> **Your task**: Only one stretch of the listing below is wanted. Begin at the line that has "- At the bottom", stop after the line that has "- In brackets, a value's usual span", and repeat every line in between exactly.

> **Data shown**:
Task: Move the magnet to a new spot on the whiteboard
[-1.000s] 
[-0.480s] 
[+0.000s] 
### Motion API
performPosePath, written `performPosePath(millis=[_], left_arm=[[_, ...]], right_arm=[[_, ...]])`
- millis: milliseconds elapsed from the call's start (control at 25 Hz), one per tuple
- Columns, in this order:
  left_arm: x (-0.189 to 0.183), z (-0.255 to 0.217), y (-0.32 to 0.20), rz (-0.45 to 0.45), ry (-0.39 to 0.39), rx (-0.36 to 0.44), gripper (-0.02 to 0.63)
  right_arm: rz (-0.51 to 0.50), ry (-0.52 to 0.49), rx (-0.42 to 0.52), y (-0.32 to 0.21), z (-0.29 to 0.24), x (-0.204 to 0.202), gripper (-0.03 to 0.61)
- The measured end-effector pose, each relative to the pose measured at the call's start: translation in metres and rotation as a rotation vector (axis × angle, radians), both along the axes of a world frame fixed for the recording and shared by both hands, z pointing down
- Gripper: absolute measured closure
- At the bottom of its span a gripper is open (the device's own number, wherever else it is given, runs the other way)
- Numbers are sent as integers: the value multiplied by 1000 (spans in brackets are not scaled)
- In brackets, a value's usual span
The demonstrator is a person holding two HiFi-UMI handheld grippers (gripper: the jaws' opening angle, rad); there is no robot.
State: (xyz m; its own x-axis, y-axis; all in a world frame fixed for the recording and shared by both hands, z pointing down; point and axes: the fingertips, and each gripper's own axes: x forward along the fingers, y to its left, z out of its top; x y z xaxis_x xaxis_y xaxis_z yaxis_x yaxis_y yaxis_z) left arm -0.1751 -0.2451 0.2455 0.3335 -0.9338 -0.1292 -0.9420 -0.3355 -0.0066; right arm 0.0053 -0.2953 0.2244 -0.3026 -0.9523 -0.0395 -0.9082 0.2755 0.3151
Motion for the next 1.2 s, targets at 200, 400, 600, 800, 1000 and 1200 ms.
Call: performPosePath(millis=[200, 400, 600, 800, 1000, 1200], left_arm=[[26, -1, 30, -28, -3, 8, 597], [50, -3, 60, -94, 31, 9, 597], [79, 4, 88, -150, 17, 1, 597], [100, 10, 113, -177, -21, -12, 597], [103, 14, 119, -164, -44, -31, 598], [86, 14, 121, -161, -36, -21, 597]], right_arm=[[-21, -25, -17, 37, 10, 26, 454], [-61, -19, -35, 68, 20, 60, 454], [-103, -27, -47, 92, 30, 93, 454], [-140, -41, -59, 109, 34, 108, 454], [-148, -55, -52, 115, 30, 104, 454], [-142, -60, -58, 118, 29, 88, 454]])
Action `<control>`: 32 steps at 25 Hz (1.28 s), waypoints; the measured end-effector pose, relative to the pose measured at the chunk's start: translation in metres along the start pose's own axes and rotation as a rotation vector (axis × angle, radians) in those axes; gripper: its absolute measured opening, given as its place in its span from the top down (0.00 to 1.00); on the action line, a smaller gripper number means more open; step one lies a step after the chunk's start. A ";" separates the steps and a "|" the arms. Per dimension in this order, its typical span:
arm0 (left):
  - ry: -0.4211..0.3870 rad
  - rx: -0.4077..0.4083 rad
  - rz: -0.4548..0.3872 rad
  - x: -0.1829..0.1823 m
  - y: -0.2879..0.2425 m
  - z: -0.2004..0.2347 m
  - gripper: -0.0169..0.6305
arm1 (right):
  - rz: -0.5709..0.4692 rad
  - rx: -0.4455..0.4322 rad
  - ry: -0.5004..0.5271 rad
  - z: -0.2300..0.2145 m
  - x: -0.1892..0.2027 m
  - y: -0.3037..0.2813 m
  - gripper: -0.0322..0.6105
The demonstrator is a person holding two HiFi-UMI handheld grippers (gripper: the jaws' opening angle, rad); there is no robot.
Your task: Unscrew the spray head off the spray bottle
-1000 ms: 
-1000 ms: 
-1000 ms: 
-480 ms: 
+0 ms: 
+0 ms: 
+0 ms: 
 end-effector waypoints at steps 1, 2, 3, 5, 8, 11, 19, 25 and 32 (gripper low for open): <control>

> **Answer box**:
- At the bottom of its span a gripper is open (the device's own number, wherever else it is given, runs the other way)
- Numbers are sent as integers: the value multiplied by 1000 (spans in brackets are not scaled)
- In brackets, a value's usual span

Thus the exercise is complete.